In case of differences between the German and English versions or in other cases of doubt, the German version applies.

Shipping and Payment Terms

General

  1. Our General Terms and Conditions apply to all delivery orders, even if a special order confirmation is not provided in the context of a permanent business relationship. They apply both to contracts that are concluded with customers who are contractors for the purposes of § 14 of the German Civil Code (BGB) or legal entities under public law or special funds under public law, as well as to contracts with consumers for the purposes of § 13 of the German Civil Code (BGB). Deviations from our conditions must be agreed to in writing. This also applies to collateral agreements, warranties, and subsequent contract modifications. Divergent agreements should be included in the order confirmation.
  2. Conditions of the purchaser, even if there is reference to them in the order, will not be components of the contract, even if we do not expressly rule them out.
  3. If individual provisions in these conditions of sale or a provision in the context of other agreements between us and the purchaser should be unenforceable, this will not affect the validity of the remaining provisions. In such a case, the contracting parties will be obliged to agree on an enforceable provision corresponding to the financial meaning and purpose of the unenforceable provision.

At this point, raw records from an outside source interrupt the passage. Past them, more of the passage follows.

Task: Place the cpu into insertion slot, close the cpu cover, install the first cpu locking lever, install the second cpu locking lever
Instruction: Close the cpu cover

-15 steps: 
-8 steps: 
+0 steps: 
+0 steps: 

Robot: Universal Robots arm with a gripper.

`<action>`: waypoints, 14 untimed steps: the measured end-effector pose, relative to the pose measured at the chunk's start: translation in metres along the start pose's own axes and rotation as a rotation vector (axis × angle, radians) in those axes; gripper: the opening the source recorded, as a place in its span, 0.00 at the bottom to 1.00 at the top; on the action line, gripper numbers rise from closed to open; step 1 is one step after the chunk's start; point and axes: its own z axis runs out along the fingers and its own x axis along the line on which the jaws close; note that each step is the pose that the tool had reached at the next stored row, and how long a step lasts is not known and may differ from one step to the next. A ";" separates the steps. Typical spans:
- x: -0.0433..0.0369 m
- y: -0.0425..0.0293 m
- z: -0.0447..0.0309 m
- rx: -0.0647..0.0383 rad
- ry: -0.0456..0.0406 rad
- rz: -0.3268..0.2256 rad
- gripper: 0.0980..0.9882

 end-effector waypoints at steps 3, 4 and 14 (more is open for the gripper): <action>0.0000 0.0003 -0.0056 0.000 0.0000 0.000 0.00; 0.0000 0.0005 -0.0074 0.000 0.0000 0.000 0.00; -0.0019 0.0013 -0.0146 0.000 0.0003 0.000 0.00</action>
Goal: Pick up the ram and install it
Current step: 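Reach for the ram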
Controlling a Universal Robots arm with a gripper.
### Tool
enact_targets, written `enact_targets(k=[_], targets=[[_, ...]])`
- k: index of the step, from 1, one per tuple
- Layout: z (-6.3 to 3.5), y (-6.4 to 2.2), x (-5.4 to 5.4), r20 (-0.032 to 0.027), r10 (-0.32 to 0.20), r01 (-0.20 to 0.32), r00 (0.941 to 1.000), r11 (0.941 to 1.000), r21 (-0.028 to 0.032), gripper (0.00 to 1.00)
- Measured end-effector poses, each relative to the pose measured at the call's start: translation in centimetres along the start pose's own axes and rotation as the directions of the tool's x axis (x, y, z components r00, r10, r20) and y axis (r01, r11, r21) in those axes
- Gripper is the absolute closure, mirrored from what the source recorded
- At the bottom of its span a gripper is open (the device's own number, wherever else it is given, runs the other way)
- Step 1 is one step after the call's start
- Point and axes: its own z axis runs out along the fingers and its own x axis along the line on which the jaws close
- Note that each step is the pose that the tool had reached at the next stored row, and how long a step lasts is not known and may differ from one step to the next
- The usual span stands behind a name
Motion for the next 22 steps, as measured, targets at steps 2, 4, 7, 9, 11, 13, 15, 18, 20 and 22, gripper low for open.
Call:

Prices and Terms of Payment

  1. Statutory VAT will be added to our order confirmations. In the event of an unexpected increase by 10% for raw materials or wage and transport costs between the date when the contract is made and the delivery date, we will be entitled to negotiate a new price. Customs duties, inspection fees, currency equalisation amounts, and other fees based on public law must be paid by the purchaser.
  2. Packaging and transportation costs will be billed separately and at cost.
  3. Invoices are payable net within 30 days. The purchaser may only claim a discount if this has been agreed upon and at the time of payment the purchaser is not in arrears with any payments for previous deliveries. We may request that the purchaser reimburse additional expenses that we incur as a result of the purchaser’s default of acceptance.
  4. If payment terms are not met, we will charge interest of 8% above the current base rate. In the event of a default in payment, we reserve the right to make a higher claim for damages. The purchaser will be at liberty to offer supporting evidence that any damages caused by delays did not occur or were not in the amount specified above. The provision of § 353 of the Commercial Code, HGB, shall remain unaffected.
  5. Offsetting against any counterclaims of the purchaser that are disputed by us or have not been legally established will not be permitted. The purchaser may only assert a right of retention if this is based on claims deriving from the purchase contract. In the event of a complaint about defects, payments by the purchaser may only be withheld to an extent that is proportionate to the material shortcomings present.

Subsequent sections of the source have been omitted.